What to do with people who routinely breach their probation orders?
It’s the question that loomed in the air in Provincial Court today as Judge Rocky Pollack dealt with an accused who had amassed a staggering 41 breaches of probation over the last few years.
He has an alcohol problem. He dislikes authority. It’s pretty clear he doesn’t care if some cop or a judge tells him to behave.
But nonetheless, our courts must still pass a sentence.
I write this not to belabour this man’s case. Booze is his problem. He knows it. His high-risk probation officer knows it. Until he deals with it, not much will change.
I am writing this because Judge Pollack mentioned how a sentencing decision given to him in the case, one crafted in April by colleague Judge Don Slough really grabbed him.
Pollack called it “one of the best sentencing decisions I have ever read.”
The comment peaked my curiosity, so I sought it out today.
Slough’s reasons in Janelle Francois’s case were pretty well on point with the case Pollack was dealing with — more than a dozen breaches in a short amount of time, which netted her “short shots” in jail meant to arrest her breaching behaviour. But they didn’t, apparently work. It got Slough wondering why this is.
From his decision (presented in full below):
People like Ms. Francois form a significant portion of the individuals appearing in Canadian courts. The Adult Court Criminal Survey, Canadian Centre for Judicial Statistics, Statistics Canada 2011: indicates that 21 percent of all cases in adult court are administration of justice offences. Administration of justice offences include failure to appear in court, unlawfully at large, failure to comply with a court order, and breach of probation. Nor is the use of short incarceratory sentences in response to these offences unusual.
In Canada, 55 percent of all custodial sentences are 30 days or less. Sentences of six months or less comprise 80.4 percent of all custodial sentences imposed upon men and 91.2 percent of all sentences imposed on women: Adult Criminal Court Survey, Canadian Centre for Judicial Statistics, Statistics Canada 2011. While these individuals form a significant portion of the workload of the criminal justice system, in many ways they are virtually invisible. Short sentence rarely attract appellate review. Instead, accused like Ms. Francois are part of a group of individuals who are constantly in and out of remand centres and jails.
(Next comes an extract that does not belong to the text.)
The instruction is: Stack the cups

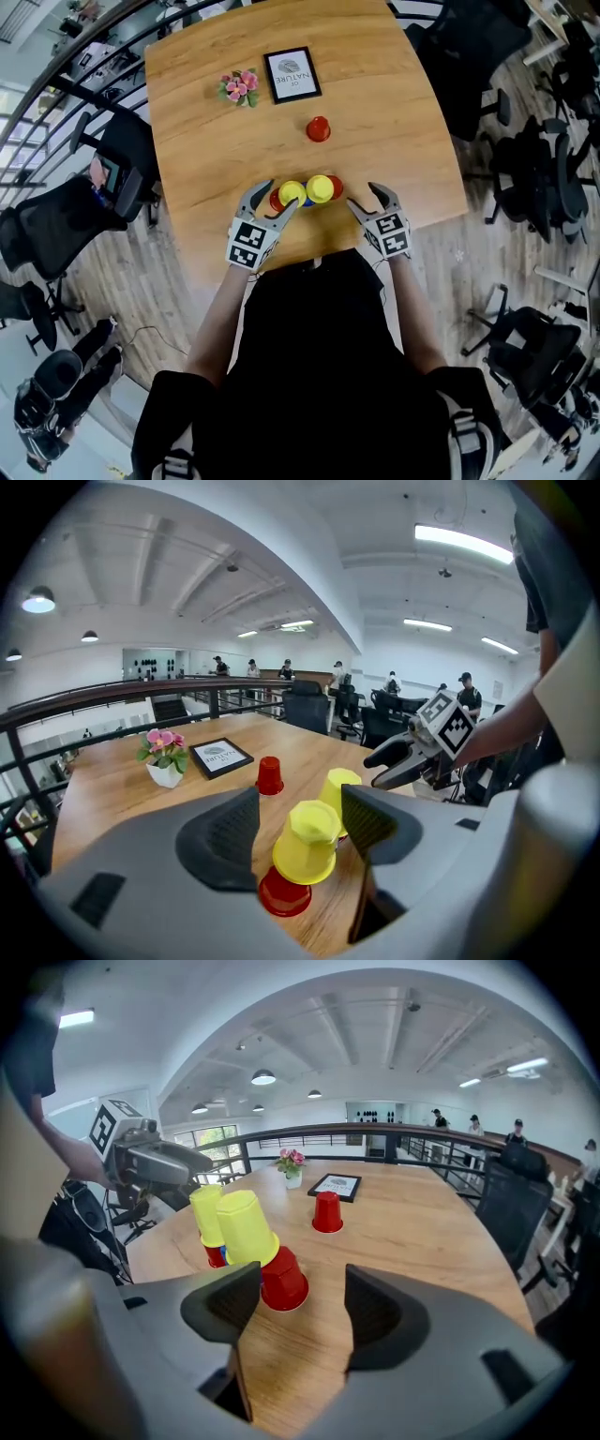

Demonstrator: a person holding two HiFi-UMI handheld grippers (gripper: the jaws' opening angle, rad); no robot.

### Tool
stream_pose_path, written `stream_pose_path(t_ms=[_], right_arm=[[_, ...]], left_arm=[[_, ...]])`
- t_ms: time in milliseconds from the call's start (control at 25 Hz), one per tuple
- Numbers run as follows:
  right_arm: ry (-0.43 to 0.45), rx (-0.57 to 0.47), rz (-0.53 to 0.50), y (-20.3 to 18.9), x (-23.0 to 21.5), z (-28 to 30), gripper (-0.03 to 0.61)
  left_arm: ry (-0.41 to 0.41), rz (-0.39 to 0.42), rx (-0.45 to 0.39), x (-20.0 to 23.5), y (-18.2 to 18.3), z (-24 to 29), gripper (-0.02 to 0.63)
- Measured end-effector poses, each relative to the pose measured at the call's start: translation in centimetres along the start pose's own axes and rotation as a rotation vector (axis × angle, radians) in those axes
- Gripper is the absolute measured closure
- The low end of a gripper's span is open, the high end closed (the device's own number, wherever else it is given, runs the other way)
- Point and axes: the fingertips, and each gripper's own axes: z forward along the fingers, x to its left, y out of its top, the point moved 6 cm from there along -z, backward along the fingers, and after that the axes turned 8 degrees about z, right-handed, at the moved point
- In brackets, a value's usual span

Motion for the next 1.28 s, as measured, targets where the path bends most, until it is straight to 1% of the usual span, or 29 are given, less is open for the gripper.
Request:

The crux of Slough’s reasons, to me, appeared to be this: Six months or less isn’t enough time to let any in-custody rehabilitation (like anger management or alcohol-programming) take shape, if not get off the ground at all.
So what’s the use, then? If jail isn’t a deterrent to keep people out of jail from fear of being in jail, and their time in jail isn’t enough to do much good to address the underlying behaviour which put them there in the first place — aren’t we just throwing good money after bad?
Remember — at $174 a day, the province will spend $15,660 in taxpayer dollars to keep one person behind bars for a 90-day stint, not inclusive of other costs [police, courts or probation].
So I ask — what’s the answer?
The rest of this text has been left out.